REQUIRED ACTION =>
For each line below that holds the word "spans", make a copy.

DATASET RECORDS =>
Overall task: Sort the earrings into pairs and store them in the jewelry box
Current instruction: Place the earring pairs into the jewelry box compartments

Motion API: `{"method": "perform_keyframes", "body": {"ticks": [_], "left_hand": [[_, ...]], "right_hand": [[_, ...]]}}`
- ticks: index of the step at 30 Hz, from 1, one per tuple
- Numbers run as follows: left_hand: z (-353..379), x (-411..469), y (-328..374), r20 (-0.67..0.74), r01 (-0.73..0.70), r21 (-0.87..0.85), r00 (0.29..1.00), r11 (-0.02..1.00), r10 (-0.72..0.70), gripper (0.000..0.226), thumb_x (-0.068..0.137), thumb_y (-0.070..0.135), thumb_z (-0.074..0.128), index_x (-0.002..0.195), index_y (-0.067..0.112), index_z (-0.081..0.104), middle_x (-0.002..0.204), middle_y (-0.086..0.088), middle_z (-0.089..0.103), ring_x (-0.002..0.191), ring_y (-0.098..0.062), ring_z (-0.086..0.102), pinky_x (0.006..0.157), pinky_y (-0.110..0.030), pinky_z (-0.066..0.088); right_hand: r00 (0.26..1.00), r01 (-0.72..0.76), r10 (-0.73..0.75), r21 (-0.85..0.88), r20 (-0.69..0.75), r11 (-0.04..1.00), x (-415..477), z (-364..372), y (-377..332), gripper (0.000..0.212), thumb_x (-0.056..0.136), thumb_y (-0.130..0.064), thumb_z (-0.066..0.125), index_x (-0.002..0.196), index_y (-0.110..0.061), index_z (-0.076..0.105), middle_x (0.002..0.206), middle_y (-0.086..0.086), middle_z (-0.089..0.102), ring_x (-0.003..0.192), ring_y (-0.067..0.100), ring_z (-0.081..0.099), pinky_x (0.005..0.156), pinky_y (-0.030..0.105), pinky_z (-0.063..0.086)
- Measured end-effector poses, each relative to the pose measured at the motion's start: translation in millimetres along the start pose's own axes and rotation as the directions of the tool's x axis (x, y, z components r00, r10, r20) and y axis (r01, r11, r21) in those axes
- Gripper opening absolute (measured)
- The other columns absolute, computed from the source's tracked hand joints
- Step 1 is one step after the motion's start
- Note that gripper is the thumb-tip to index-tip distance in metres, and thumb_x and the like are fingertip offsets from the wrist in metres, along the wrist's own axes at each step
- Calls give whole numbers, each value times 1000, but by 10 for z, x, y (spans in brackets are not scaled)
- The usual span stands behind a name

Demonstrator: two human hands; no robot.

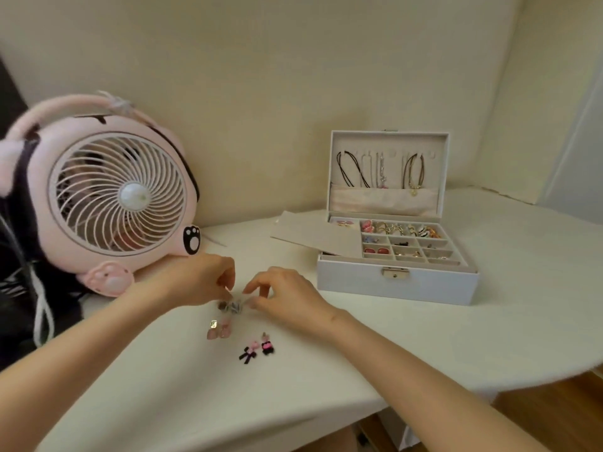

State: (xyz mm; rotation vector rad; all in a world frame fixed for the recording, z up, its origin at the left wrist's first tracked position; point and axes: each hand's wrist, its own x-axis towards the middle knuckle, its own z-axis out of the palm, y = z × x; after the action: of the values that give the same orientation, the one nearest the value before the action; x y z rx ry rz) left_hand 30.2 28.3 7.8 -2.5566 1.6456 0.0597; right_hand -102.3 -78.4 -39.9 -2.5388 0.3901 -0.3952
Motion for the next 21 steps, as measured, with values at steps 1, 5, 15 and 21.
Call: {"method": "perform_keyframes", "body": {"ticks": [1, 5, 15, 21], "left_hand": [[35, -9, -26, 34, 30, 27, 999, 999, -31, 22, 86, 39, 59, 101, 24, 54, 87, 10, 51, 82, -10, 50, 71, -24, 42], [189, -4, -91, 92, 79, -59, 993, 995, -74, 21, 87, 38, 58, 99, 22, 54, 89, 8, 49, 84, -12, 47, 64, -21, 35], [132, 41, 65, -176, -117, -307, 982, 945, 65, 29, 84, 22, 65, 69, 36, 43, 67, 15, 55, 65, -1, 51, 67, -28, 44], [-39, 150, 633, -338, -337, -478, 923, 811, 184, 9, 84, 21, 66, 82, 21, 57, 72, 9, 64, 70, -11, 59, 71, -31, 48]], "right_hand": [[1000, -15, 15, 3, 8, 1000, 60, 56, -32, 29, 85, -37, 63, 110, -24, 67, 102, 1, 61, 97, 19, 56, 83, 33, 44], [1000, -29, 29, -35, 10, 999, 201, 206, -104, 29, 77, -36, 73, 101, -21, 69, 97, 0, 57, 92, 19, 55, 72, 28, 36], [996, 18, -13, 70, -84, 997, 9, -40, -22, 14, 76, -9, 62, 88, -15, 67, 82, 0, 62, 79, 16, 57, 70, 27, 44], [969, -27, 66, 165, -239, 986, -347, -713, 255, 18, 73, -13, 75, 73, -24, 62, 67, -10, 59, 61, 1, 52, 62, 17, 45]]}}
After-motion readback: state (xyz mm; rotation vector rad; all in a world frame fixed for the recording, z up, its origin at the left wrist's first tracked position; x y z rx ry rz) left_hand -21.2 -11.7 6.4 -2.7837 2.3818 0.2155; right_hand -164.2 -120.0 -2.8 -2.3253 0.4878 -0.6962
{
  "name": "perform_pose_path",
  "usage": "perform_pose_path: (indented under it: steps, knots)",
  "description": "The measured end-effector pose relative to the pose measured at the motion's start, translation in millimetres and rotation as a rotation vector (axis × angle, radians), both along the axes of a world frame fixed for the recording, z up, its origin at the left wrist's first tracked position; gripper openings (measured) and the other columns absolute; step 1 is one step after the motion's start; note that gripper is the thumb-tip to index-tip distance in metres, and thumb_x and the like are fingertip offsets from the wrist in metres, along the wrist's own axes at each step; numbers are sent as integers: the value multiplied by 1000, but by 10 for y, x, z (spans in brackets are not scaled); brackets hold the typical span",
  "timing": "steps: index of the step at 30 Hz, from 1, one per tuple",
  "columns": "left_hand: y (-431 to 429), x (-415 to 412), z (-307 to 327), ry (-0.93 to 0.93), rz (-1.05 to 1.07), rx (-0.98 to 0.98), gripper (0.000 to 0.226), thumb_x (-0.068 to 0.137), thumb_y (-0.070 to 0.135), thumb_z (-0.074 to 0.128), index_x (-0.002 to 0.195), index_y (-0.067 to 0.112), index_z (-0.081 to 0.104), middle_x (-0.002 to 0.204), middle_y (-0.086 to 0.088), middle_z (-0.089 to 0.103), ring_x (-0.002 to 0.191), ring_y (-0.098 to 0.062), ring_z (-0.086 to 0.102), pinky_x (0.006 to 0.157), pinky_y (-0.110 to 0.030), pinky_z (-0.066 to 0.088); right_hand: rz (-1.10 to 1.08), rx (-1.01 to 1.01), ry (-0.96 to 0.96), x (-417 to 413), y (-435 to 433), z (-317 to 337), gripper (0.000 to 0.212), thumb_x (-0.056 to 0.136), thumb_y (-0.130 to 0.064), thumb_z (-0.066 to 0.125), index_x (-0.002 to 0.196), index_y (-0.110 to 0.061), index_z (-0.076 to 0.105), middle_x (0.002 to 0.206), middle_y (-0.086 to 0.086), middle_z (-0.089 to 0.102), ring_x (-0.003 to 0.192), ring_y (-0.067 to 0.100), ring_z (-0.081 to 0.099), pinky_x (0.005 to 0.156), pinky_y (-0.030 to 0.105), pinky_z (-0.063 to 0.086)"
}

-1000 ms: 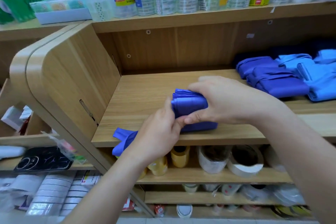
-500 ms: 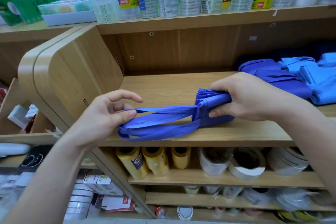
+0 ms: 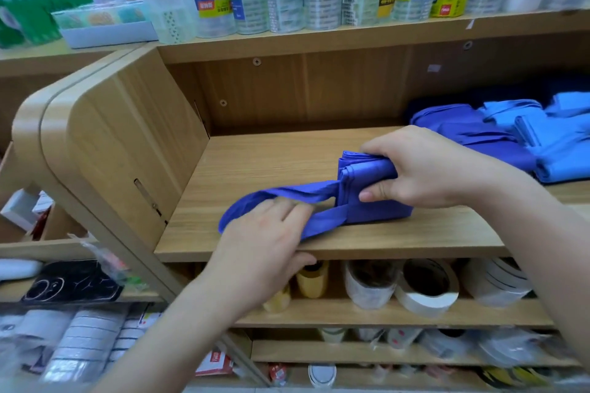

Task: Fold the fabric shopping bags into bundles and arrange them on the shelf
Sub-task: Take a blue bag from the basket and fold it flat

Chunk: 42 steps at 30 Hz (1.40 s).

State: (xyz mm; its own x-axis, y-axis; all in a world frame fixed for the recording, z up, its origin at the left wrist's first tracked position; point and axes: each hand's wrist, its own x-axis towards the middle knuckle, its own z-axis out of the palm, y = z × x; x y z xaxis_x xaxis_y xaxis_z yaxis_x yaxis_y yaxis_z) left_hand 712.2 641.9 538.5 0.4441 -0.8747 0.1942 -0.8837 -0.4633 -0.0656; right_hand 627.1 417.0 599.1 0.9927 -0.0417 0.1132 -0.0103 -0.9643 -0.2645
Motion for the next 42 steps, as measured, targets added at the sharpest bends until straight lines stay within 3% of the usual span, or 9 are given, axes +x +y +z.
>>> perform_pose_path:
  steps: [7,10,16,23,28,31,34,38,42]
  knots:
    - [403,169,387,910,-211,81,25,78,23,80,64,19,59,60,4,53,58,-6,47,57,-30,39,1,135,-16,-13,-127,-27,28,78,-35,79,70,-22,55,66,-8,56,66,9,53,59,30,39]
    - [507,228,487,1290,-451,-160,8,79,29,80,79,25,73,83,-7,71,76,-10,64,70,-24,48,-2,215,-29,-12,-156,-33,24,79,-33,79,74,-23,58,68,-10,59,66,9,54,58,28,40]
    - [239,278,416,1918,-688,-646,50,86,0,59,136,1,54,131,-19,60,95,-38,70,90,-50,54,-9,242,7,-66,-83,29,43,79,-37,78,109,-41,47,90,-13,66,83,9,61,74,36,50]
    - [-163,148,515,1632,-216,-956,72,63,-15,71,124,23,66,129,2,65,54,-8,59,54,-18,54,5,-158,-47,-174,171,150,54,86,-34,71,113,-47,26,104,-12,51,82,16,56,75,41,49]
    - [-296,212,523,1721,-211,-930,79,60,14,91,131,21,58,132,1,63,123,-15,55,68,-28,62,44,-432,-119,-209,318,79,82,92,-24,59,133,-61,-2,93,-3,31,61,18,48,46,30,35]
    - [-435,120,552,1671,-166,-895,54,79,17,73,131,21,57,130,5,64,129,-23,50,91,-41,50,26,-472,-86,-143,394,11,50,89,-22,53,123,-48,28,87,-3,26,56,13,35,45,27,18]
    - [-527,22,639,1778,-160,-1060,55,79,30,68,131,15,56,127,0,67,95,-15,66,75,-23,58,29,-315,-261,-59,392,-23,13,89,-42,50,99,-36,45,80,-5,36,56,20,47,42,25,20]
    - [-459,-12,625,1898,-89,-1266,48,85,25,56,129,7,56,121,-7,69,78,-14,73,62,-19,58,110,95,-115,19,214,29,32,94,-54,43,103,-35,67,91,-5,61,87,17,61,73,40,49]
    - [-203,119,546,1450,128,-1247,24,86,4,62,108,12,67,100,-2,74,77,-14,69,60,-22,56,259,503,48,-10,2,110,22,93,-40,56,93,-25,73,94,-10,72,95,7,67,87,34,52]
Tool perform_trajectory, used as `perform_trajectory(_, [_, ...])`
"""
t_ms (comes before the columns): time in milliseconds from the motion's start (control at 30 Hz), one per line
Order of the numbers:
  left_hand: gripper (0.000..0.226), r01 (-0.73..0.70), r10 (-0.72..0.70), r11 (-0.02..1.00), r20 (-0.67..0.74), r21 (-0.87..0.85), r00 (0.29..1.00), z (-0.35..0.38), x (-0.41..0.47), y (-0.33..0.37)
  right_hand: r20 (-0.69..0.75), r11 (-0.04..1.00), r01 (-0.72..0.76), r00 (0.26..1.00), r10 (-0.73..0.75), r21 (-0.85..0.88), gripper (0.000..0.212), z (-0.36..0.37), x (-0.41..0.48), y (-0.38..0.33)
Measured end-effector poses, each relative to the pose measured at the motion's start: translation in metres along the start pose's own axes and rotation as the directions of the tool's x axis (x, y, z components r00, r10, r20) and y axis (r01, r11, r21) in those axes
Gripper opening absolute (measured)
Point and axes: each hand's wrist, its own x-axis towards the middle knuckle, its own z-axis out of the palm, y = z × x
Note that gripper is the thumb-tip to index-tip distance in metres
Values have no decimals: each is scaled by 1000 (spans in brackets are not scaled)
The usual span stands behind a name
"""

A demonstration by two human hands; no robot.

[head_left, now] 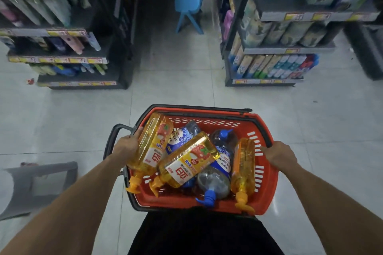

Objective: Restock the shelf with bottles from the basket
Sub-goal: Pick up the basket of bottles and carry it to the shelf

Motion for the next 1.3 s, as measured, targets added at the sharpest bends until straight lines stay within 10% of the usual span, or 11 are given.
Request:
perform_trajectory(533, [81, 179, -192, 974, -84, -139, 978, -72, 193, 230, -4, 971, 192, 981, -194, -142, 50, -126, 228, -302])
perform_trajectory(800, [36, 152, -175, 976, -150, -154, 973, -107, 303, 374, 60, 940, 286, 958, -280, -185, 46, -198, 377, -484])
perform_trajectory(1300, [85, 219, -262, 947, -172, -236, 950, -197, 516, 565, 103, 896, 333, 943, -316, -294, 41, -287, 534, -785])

FINAL ANSWER =>
- Calls give whole numbers, each value times 1000, but by 10 for z, x, y (spans in brackets are not scaled)
  "description": "The measured end-effector pose relative to the pose measured at the motion's start, translation in millimetres and rotation as a rotation vector (axis × angle, radians), both along the axes of a world frame fixed for the recording, z up, its origin at the left wrist's first tracked position; gripper openings (measured) and the other columns absolute; step 1 is one step after the motion's start; note that gripper is the thumb-tip to index-tip distance in metres, and thumb_x and the like are fingertip offsets from the wrist in metres, along the wrist's own axes at each step; numbers are sent as integers: the value multiplied by 1000, but by 10 for y, x, z (spans in brackets are not scaled); brackets hold the typical span",
Values have no decimals: each is scaled by 1000 (spans in brackets are not scaled)

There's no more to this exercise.